Als das Vichy-Regime die Veröffentlichung von Tropiques verhinderte, sahen sich Aimé Césaire und die Seinen erneut mit der Zensur konfrontiert, doch der Schriftsteller war einfallsreich und ein brillanter Redner. In der Nachkriegszeit übernahm er politische Verantwortung, als er 1945 zum Bürgermeister von Fort-de-France und später zum Abgeordneten gewählt wurde, ein Amt, das er bis in die 1990er Jahre innehatte. Auf diesem neuen Terrain wurde er von einem jungen Mann aus Martinique, Frantz Fanon (1925-1961), unterstützt, der Psychiater werden wollte. Die Zeit, die dieser in Algerien lebte, regte ihn dazu an, über die Folgen der Kolonialisierung nachzudenken, über diese "Depersonalisierung", die den Kolonisierten zu einem von den Vorurteilen des Kolonialherren gemiedenen Wesen macht, und über das Gefühl der Minderwertigkeit, das zu einer Neurose wird, auf die in der Zeit der Entkolonialisierung eine Antwort gefunden werden muss. Seine beiden Hauptwerke , Peau noire, masques blancs (1952) und Les Damnés de la Terre, das wenige Tage vor seinem frühen Tod im Jahr 1961 erschien, bieten immer noch Stoff zum Nachdenken. Ein Literaturpreis wird nach ihm benannt und 1994 an einen Mann aus Martinique verliehen, der zwar diskreter, aber sicherlich einer der repräsentativsten Vertreter der karibischen Literatur ist: Joseph Zobel (1915-2006), der seine Kindheit zum Stoff für seinen berühmten Roman La Rue Cases-Nègres machte, der 1950 erschien.
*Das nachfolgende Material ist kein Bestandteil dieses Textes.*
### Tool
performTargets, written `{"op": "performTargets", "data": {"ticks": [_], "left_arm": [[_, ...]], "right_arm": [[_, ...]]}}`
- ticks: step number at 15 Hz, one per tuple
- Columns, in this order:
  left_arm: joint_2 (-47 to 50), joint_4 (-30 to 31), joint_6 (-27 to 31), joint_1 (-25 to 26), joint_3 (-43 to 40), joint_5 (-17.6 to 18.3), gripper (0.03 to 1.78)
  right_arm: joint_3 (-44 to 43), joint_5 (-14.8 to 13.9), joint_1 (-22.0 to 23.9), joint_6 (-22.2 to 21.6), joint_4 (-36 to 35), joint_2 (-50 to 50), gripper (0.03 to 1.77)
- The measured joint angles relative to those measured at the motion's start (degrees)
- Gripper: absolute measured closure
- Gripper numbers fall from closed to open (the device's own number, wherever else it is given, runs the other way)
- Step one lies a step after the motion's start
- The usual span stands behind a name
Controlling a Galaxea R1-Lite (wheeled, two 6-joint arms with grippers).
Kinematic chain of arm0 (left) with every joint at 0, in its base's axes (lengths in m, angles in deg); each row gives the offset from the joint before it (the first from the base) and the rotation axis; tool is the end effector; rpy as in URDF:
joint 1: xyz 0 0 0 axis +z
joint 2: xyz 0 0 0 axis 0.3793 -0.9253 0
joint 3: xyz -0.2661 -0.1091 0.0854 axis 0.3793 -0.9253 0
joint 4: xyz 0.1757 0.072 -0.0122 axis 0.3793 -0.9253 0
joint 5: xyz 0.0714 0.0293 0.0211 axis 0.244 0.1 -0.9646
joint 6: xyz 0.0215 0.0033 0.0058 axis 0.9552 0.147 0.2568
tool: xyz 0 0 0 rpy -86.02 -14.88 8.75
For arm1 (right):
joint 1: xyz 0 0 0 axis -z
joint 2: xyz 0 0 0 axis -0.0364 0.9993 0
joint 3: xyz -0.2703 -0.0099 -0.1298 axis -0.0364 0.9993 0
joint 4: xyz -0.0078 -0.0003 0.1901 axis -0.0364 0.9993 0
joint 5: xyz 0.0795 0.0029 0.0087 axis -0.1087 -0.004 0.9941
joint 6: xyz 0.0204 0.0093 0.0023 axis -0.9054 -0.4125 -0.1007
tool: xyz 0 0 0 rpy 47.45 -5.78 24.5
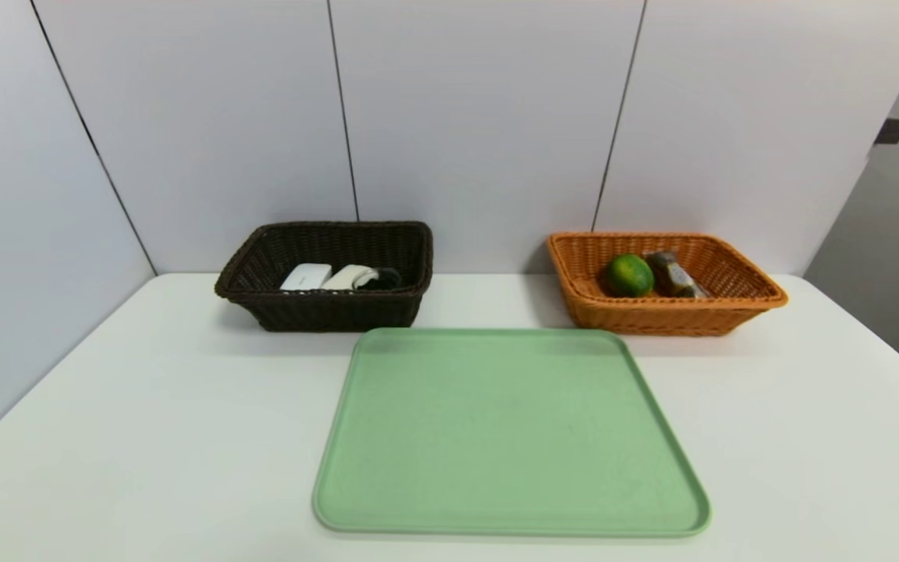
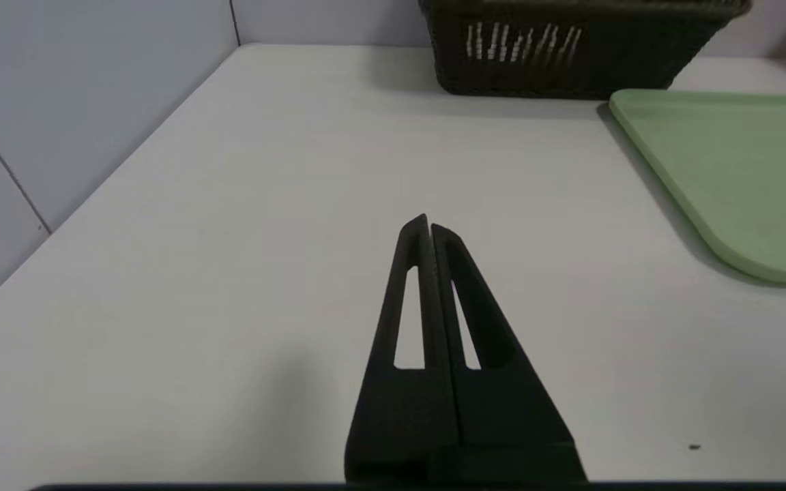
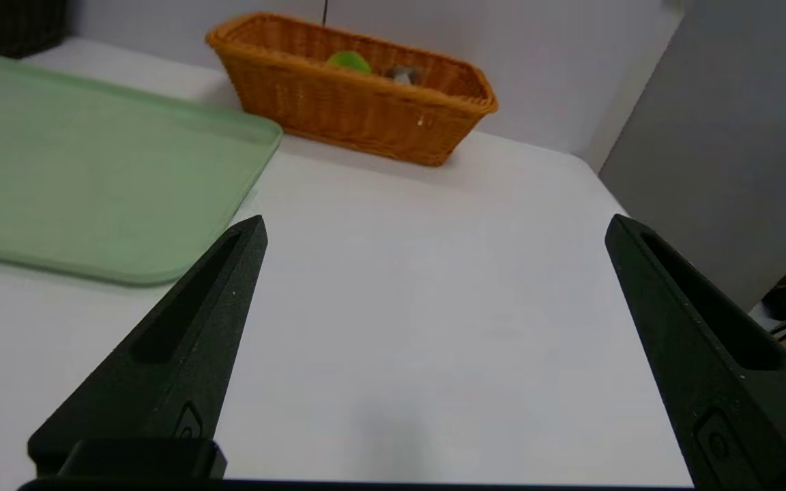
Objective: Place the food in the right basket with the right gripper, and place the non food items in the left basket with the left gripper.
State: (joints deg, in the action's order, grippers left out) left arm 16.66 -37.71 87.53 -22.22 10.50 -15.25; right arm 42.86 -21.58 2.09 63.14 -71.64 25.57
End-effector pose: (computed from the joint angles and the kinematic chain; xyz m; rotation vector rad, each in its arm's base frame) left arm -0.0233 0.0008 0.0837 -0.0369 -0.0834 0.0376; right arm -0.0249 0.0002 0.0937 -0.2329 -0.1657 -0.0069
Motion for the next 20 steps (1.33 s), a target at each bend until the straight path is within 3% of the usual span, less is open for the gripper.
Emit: {"op": "performTargets", "data": {"ticks": [3,4,8,11,13,15,18,20], "left_arm": [[0.0,10.2,0.0,0.0,0.0,0.4,1.77],[0.0,10.9,-0.3,0.0,0.0,0.6,1.77],[0.0,6.0,-0.2,0.0,0.0,0.8,1.77],[0.0,-2.6,-1.0,0.0,0.0,0.2,1.77],[0.0,-3.7,-2.8,0.0,0.0,0.1,1.77],[0.0,-3.7,-3.1,0.0,0.0,0.1,1.77],[0.0,-3.7,-3.2,0.0,0.0,0.1,1.77],[0.0,-3.7,-3.2,0.0,0.0,0.1,1.77]], "right_arm": [[-1.1,0.2,0.0,0.0,-2.8,0.0,0.09],[-0.8,0.2,0.0,0.0,-2.8,0.0,0.09],[0.4,1.0,0.0,-0.3,0.0,0.0,0.09],[0.4,2.0,0.0,0.8,5.8,0.0,0.09],[0.5,2.3,0.0,0.3,5.9,0.0,0.09],[0.5,2.0,0.0,-3.2,7.9,0.0,0.09],[0.4,-0.9,0.0,-13.7,8.8,0.0,0.09],[0.3,-1.2,0.0,-15.5,8.8,0.1,0.09]]}}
Andere Schriftsteller und Philosophen setzten die begonnenen Überlegungen fort. So entwickelte Édouard Glissant (1928-2011) das Konzept der Antillanität und ebnete den Weg für Beziehungen, indem er die Tout-Monde entwickelte, einen Raum der Begegnung, der offen ist für Unterschiede, die einander näher bringen. Nach ihm haben drei Schriftsteller das Konzept der Kreolität weiterentwickelt. Sie setzten sich konkret für die Anerkennung einer Sprache und einer Kultur ein. So setzte sich der Linguist Jean Bernabé für die Aufnahme der Kreolsprache in die Universitäten ein und gründete 1973 die GÉREC (Groupe d'études et de recherche en espace créole), während Raphaël Confiant das erste Wörterbuch für Kreolisch auf Martinique veröffentlichte und seine ersten Romane in dieser Sprache verfasste. Ihr Éloge de la Créolité (1989) wurde jedoch als zu elitär kritisiert, was vor allem der dritte Unterzeichner, Patrick Chamoiseau, zu spüren bekam, der sich den Thesen seines Freundes Édouard Glissant annäherte. Patrick Chamoiseau, 1953 in Fort-de-France geboren, gewann 1992 den Prix Goncourt für seinen Roman Texaco.